Trish’s mother, Dorothy Walker, is clearly adept at using gaslighting to remove blame from herself. When she comes to visit Trish (something she is not supposed to do at all), she arrives with a gift: files dealing with Jessica’s past and powers. She does this to gain goodwill, an olive branch toward regaining a relationship with her daughter, a relationship that she claims they could have reformed a long time ago if Trish had simply given her a chance. She’s reframing their narrative, placing all the blame on Trish for their lack of contact when she is solely responsible for that due to the abuse she subjected her daughter to in childhood. And this form of gaslighting, pointedly, nearly works on Trish—until her mother brings up the possibility of Trish acting as a sponsor for their old neighbor’s bottled water company.

“I’d nearly forgotten how good you are,” Trish says to her mother.
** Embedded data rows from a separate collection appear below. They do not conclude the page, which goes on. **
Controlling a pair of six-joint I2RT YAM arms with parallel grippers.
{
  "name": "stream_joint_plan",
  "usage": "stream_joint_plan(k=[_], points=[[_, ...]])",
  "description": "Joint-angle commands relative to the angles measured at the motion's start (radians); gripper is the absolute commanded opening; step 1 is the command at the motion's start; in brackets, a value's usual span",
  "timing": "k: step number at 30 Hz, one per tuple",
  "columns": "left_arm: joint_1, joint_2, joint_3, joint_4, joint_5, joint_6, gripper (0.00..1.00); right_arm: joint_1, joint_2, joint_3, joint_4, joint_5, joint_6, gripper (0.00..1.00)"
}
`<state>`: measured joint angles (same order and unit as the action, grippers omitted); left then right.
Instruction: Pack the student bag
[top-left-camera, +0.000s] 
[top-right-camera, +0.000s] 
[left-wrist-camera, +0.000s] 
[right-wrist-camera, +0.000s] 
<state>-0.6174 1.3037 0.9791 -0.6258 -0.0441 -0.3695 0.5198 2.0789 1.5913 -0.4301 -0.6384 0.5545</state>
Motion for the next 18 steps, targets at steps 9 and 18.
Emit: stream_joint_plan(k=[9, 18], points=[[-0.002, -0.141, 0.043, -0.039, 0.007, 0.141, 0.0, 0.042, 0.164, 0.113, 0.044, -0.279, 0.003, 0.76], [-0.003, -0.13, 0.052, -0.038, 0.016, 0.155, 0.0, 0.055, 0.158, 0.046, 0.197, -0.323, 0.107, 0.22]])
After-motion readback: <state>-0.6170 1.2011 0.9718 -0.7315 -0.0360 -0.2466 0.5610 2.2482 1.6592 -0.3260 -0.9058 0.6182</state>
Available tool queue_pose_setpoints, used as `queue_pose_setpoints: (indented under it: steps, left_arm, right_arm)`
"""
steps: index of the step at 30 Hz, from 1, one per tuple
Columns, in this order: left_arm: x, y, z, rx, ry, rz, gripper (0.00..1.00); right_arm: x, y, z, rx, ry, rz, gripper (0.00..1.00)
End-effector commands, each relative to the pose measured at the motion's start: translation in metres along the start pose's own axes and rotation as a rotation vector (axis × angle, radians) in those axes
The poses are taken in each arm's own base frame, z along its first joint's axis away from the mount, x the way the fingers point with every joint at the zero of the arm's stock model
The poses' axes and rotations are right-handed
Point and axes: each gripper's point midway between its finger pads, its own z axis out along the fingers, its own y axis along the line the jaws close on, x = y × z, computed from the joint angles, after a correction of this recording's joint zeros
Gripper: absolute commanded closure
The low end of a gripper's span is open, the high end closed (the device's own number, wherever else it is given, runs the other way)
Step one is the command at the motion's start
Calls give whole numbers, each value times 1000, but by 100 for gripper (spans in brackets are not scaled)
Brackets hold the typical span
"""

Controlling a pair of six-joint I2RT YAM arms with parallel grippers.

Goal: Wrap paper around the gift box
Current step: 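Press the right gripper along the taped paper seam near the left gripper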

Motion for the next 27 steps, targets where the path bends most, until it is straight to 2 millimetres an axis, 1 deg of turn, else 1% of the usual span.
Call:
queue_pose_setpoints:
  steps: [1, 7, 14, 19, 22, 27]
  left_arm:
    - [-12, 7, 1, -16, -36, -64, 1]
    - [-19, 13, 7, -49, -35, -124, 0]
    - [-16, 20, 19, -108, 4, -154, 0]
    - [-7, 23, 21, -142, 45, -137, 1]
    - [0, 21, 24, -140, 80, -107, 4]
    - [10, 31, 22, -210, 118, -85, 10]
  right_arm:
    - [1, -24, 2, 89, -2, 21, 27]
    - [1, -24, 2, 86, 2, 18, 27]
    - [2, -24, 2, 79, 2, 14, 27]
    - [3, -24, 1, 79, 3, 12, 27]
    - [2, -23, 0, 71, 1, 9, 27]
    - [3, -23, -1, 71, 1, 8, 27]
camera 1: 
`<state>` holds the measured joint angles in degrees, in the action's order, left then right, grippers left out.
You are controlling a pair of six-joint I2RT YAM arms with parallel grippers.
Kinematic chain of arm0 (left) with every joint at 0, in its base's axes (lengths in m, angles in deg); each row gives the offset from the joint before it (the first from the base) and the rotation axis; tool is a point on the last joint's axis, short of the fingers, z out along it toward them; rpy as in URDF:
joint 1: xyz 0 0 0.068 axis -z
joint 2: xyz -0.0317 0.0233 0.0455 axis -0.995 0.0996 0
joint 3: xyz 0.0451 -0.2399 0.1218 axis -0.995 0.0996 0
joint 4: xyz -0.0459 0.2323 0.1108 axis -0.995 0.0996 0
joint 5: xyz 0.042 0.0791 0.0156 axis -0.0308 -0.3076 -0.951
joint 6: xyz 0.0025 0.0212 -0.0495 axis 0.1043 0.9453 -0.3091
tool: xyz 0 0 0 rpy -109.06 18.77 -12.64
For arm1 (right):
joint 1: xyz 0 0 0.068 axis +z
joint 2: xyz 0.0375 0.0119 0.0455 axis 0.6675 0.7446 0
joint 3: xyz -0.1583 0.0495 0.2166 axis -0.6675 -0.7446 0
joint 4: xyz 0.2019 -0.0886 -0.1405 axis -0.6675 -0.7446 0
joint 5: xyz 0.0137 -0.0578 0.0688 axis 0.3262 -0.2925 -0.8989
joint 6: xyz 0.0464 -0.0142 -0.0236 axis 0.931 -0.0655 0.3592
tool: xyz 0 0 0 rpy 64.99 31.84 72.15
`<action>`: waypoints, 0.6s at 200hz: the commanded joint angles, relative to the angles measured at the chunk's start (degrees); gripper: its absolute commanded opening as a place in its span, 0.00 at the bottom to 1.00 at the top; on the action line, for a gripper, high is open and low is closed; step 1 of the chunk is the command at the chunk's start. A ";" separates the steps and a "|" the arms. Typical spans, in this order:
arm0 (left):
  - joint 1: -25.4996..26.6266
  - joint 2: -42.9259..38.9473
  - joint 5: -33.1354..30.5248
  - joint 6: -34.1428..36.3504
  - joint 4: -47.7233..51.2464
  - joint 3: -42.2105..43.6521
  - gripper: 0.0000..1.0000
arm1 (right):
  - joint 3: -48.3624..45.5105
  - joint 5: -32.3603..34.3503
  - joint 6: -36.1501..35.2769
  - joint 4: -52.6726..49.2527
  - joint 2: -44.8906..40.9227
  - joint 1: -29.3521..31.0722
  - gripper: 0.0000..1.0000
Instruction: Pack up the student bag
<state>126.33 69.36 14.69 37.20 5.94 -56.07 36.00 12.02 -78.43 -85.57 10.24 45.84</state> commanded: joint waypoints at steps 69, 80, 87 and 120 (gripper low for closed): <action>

By bringing up the sponsorship, Dorothy has revealed that the “gift” she came with was never a gift at all—it was a lure to regain some control in Trish’s life. And because the abuse that parents enact on their children can be such a difficult cycle to break, the first season of the show leaves it open-ended as to how much Trish’s mother has succeeded and bridging that gap between them. We know that Trish has accepted her offer for all of the files on Jessica, indicating that at the very least, she is continuing contact between them.

That Jessica Jones has managed to tackle such a difficult topic on more than one front has allowed for a deft and multifaceted portrayal of a serious problem that victims of abuse face. But what truly lifts the show above and beyond is its plain refusal to take a backseat view—Jessica Jones is a show about fighting for your reality and truth, about refusing to be silenced by people who would have power over you. And the way that we see its central characters defend themselves against continuous abuse serves as a powerful lesson to anyone who is looking for a way out.

It’s hard to think of a more valuable thing for a piece of fiction to do.